Center for Built Environment, Sungkyunkwan University, Suwon 16419, Korea.
Materials (Basel). 2020 Dec 7;13(23):5570. doi: 10.3390/ma13235570.
The purpose of this study is to experimentally design the drying, calcination, and sintering processes of artificial lightweight aggregates through the orthogonal array, to expand the data using the results, and to model the manufacturing process of lightweight aggregates through machine-learning techniques.
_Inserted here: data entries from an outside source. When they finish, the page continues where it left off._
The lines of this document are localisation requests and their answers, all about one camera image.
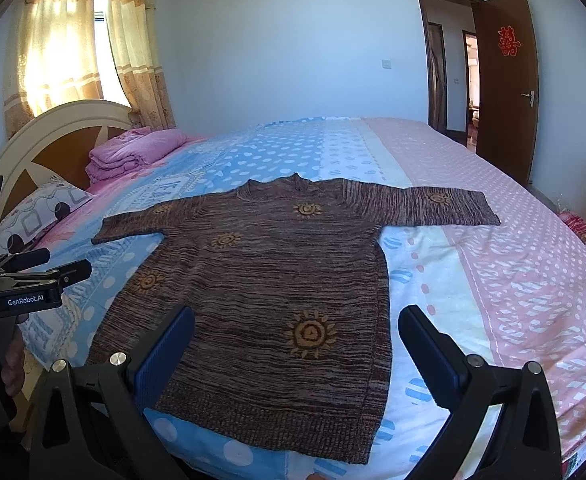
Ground yellow patterned curtain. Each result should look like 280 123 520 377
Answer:
103 0 177 132
3 0 104 140

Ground cream wooden headboard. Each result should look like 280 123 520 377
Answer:
0 100 134 223

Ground patterned pillow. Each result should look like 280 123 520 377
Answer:
0 175 95 262

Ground red paper door decoration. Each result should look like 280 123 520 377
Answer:
497 25 520 57

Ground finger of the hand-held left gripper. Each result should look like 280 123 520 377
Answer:
43 259 93 288
0 247 52 272

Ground brown wooden door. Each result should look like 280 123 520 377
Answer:
473 0 542 187

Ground folded pink blanket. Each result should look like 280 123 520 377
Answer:
87 127 190 184

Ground printed bed sheet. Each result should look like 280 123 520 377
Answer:
0 116 586 480

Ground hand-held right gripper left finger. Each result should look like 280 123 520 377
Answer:
32 306 196 480

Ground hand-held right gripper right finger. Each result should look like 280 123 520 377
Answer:
397 305 565 480

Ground brown knit sweater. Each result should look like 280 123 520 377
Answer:
84 172 502 466

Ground red patterned cloth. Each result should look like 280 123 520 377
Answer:
556 209 586 252

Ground brown door frame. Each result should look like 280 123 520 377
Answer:
415 0 490 137
The experimental design of the process consisted of L(36), which means that 3 × 6 data can be obtained in 18 experiments using an orthogonal array design. After the experiment, the data were expanded to 486 instances and trained by several machine-learning techniques such as linear regression, random forest, and support vector regression (SVR). We evaluated the predictive performance of machine-learning models by comparing predicted and actual values. As a result, the SVR showed the best performance for predicting measured values. This model also worked well for predictions of untested cases.
本研究的目的是通过正交试验设计人工轻集料的干燥、煅烧和烧结过程,利用实验结果扩展数据,并通过机器学习技术对轻集料的制造过程进行建模。该过程的实验设计采用L(36),这意味着使用正交试验设计在18次实验中可以获得3×6组数据。实验后,数据扩展到486个实例,并通过线性回归、随机森林和支持向量回归(SVR)等几种机器学习技术进行训练。我们通过比较预测值和实际值来评估机器学习模型的预测性能。结果表明,SVR在预测测量值方面表现最佳。该模型在未测试案例的预测中也表现良好。